Carnival acknowledged a cybersecurity incident after an attacker accessed part of its IT infrastructure last month after compromising an employee's account. At the end of April, the shipping company also confirmed that the intruder copied personal information stored in its systems.
The breach affects almost six million people, according to a document filed with the Maine Attorney General's Office. The scope contrasts with the company's recent history, which suffered a leak in 2019 and another of smaller scope in 2021, while maintaining normal commercial activity in ports such as Barcelona, Valencia, Malaga, and Palma de Mallorca.
The intrusion exposed passports, phones, and dates of birth
Among the compromised data are names, addresses, emails, phone numbers, dates of birth, driver's licenses, and passports. The company has not detailed how many affected individuals correspond to each market or brand within the group in this data.
The incident occurred after the ransomware group ShinyHunters attempted to extort the company in April. That same group published samples of the stolen information and initially estimated the total volume at 8.7 million records.
Carnival stated in a press release that it acted quickly to block unauthorized activity and immediately began working with external specialists.
"We acted quickly to block unauthorized activity and immediately began working with external security experts to further strengthen our security and conduct a thorough investigation" - Carnival, shipping company
Barcelona maintains departures and calls for four group brands
The incident affects a company with a direct presence in cruise traffic linked to Catalonia. Costa Cruises schedules annual departures from Barcelona, as does Princess, while Holland America Line frequently embarks and disembarks in the Catalan capital and Cunard also departs from the port of Barcelona.

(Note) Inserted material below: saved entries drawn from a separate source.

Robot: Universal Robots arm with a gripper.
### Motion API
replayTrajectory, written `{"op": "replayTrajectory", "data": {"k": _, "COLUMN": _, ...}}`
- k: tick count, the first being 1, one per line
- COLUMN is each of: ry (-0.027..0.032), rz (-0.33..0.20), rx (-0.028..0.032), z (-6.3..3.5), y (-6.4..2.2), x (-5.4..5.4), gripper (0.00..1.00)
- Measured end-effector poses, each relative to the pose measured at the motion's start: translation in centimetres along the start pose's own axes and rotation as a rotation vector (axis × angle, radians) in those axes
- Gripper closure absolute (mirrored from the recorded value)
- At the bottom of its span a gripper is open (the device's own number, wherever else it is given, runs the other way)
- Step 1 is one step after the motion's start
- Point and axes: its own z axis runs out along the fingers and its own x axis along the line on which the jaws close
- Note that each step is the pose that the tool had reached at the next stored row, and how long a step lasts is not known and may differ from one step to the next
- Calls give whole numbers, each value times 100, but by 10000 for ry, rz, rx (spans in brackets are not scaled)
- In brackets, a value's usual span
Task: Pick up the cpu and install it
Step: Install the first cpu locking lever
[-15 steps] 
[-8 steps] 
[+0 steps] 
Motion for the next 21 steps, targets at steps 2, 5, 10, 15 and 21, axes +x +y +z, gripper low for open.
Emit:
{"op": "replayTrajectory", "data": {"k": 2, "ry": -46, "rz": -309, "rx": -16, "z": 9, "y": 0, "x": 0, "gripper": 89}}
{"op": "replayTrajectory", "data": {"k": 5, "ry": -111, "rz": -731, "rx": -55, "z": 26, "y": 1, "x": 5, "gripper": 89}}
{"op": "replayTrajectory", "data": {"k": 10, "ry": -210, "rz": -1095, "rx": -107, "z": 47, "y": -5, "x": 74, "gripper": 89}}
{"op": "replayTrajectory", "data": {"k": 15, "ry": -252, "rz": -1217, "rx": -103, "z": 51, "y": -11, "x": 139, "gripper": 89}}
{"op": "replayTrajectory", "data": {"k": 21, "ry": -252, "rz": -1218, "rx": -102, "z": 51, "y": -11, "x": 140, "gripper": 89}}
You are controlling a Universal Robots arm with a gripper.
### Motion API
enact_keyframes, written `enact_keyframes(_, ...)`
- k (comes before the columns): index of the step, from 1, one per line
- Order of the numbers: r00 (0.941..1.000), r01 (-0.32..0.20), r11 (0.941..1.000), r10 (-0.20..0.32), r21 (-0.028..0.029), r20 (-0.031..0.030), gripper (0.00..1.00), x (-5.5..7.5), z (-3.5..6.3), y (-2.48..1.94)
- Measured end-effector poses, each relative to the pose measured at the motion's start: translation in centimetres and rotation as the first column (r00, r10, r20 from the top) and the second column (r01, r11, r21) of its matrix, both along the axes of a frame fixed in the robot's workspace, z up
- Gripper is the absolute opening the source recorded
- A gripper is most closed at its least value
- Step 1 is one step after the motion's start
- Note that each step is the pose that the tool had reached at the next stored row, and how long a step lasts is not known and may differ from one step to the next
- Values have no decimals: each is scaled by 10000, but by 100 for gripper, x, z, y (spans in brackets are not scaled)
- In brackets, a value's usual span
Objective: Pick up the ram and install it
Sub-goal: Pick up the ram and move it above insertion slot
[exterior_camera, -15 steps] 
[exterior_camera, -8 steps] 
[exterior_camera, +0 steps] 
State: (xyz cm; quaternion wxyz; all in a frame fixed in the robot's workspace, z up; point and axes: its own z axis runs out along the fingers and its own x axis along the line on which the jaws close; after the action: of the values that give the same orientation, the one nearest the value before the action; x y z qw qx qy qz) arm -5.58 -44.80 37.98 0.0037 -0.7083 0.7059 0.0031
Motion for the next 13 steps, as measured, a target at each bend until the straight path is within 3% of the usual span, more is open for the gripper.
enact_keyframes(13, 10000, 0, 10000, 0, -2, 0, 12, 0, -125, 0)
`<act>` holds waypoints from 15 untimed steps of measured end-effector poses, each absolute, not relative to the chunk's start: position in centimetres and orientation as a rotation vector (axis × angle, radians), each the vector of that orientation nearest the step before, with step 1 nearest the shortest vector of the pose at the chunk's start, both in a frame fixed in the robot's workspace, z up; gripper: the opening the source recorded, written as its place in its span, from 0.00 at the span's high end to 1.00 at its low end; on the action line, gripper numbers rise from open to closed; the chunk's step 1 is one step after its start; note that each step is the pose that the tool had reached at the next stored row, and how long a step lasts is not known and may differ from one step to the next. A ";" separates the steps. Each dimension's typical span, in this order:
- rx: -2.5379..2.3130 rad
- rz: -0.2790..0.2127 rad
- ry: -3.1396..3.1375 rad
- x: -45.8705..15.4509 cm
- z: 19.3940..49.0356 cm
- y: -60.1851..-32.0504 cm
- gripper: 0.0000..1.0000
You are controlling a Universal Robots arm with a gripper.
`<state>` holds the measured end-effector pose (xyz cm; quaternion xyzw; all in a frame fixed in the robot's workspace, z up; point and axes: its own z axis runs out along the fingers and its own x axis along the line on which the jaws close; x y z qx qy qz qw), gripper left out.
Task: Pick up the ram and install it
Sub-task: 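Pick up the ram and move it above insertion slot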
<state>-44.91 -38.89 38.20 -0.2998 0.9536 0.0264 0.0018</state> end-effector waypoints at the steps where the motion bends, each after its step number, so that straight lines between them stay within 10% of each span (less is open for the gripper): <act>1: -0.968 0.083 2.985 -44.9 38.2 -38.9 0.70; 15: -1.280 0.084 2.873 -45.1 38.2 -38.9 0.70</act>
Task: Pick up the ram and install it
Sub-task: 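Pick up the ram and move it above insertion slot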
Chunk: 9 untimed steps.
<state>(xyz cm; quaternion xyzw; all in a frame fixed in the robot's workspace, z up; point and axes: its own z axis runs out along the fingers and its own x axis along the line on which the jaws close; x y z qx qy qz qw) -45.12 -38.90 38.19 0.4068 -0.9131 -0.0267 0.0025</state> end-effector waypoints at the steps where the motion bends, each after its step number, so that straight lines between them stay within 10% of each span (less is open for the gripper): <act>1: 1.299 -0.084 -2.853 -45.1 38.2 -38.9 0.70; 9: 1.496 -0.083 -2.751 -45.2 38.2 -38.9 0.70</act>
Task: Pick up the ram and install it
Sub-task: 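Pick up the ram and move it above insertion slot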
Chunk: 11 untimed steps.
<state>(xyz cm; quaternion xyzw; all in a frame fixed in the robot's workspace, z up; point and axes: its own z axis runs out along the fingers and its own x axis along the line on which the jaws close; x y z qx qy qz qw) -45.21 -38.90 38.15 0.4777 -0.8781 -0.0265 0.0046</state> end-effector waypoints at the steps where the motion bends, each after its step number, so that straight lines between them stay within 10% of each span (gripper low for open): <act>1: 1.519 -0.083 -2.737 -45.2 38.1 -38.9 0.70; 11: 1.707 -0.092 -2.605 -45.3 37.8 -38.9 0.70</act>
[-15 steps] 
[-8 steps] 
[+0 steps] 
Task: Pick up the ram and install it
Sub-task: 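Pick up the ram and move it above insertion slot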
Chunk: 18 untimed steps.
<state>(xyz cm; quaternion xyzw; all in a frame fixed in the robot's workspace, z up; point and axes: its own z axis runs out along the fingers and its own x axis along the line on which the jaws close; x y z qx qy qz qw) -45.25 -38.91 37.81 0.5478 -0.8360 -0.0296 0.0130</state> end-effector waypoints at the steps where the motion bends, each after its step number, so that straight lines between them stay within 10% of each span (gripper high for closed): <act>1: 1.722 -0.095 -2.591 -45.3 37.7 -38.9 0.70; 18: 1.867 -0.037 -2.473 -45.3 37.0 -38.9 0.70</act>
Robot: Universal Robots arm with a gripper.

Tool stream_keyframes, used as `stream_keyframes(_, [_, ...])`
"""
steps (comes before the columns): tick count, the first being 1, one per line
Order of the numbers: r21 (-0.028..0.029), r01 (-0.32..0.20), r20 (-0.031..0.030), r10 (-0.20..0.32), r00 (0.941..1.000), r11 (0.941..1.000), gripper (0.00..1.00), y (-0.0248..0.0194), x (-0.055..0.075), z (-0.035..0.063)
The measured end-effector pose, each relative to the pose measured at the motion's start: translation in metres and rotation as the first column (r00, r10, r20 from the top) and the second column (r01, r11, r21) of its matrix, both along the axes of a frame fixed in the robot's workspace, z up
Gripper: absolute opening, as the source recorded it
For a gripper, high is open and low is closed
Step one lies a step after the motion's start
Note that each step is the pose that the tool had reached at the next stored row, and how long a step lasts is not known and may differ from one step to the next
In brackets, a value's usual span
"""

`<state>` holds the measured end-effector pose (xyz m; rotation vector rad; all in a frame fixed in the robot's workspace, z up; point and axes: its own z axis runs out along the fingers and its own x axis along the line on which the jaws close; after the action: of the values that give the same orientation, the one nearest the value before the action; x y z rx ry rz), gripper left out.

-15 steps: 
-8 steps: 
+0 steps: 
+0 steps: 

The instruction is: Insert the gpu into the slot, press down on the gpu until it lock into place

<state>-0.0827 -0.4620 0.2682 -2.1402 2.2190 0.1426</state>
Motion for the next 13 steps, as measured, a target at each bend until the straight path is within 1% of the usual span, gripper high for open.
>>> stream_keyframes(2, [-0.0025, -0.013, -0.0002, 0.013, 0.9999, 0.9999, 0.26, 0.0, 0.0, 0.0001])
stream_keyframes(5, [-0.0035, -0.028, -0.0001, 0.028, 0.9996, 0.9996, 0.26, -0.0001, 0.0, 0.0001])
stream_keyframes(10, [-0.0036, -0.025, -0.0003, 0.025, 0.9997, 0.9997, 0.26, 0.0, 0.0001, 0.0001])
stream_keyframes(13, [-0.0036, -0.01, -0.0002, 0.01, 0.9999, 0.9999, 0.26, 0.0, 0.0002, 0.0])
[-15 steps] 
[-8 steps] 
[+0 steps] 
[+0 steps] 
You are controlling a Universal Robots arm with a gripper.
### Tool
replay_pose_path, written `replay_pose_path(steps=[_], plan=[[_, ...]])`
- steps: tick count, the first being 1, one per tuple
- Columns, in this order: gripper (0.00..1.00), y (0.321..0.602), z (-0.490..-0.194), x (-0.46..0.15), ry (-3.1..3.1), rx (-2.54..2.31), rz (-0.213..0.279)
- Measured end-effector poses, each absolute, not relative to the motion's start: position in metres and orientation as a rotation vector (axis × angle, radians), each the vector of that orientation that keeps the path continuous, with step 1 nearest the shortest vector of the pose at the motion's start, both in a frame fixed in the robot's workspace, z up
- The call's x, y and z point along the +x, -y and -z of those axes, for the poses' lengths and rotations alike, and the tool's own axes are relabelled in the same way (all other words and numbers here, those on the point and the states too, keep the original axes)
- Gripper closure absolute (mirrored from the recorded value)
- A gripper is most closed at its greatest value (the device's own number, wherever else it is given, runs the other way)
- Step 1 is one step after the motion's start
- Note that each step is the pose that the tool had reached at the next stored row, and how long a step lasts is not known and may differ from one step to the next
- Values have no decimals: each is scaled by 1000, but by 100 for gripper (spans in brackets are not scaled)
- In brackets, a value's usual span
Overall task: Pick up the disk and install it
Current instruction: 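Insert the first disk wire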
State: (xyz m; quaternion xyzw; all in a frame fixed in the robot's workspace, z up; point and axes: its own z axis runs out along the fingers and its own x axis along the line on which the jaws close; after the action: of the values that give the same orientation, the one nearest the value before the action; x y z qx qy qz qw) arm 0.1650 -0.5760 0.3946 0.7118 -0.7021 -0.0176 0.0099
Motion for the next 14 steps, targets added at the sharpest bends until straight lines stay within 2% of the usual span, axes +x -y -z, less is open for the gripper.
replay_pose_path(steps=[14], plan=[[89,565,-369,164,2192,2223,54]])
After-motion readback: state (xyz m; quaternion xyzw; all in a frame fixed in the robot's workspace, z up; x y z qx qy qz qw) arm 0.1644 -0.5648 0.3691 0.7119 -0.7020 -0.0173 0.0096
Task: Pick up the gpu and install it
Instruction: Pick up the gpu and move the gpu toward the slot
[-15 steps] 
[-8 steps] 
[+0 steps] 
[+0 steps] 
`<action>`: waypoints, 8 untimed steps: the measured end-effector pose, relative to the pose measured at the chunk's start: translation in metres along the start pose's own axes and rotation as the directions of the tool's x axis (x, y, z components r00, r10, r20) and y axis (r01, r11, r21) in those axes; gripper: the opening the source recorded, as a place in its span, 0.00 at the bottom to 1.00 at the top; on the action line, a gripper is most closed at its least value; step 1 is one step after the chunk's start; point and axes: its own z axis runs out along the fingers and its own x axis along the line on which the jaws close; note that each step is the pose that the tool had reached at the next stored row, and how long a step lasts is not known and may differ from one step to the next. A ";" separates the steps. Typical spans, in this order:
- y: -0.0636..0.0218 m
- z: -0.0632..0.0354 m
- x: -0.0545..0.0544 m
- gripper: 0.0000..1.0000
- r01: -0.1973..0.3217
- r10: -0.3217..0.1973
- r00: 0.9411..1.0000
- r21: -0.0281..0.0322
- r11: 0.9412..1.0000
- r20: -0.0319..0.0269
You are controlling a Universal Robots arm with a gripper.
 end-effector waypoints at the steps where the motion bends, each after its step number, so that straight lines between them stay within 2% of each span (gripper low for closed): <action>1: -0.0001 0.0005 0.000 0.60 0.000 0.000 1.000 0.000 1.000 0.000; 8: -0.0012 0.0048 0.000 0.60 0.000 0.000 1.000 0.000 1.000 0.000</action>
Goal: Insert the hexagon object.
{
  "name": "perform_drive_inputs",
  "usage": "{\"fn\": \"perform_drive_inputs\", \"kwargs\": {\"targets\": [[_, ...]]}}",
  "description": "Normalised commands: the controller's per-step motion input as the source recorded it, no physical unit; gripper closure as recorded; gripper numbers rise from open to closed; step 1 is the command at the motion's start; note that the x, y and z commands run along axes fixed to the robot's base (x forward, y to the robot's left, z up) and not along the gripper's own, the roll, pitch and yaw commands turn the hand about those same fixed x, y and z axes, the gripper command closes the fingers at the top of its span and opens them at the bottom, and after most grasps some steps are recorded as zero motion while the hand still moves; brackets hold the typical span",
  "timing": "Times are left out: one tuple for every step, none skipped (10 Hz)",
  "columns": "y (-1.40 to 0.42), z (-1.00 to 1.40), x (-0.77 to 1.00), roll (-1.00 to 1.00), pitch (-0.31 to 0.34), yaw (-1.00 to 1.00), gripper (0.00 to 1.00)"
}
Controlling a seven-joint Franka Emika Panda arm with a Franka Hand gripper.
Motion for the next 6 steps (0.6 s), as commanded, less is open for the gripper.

Princess operates routes with calls in Cadiz or Vigo. Holland America Line adds overnight stays and stops in Malaga, Alicante, or Cartagena, and Cunard includes calls in Vigo or Cadiz within its itineraries.
With more than 90 ships worldwide, Carnival is also the parent company of Princess, Holland America Line, Cunard, and Costa Cruises. This international dimension expands the potential reach of a leak that includes identification documents and personal contact details.
The company had already suffered two breaches in recent years
In 2019, the shipping company registered a leak that exposed information of about 180,000 customers and employees. That episode ended with a fine of 1.25 million dollars imposed by regulators.
Two years later, in 2021, Carnival reported another smaller-scale breach linked to email accounts. The new incident now raises the number of people with compromised information to almost six million, according to documentation submitted to the Attorney General of Maine.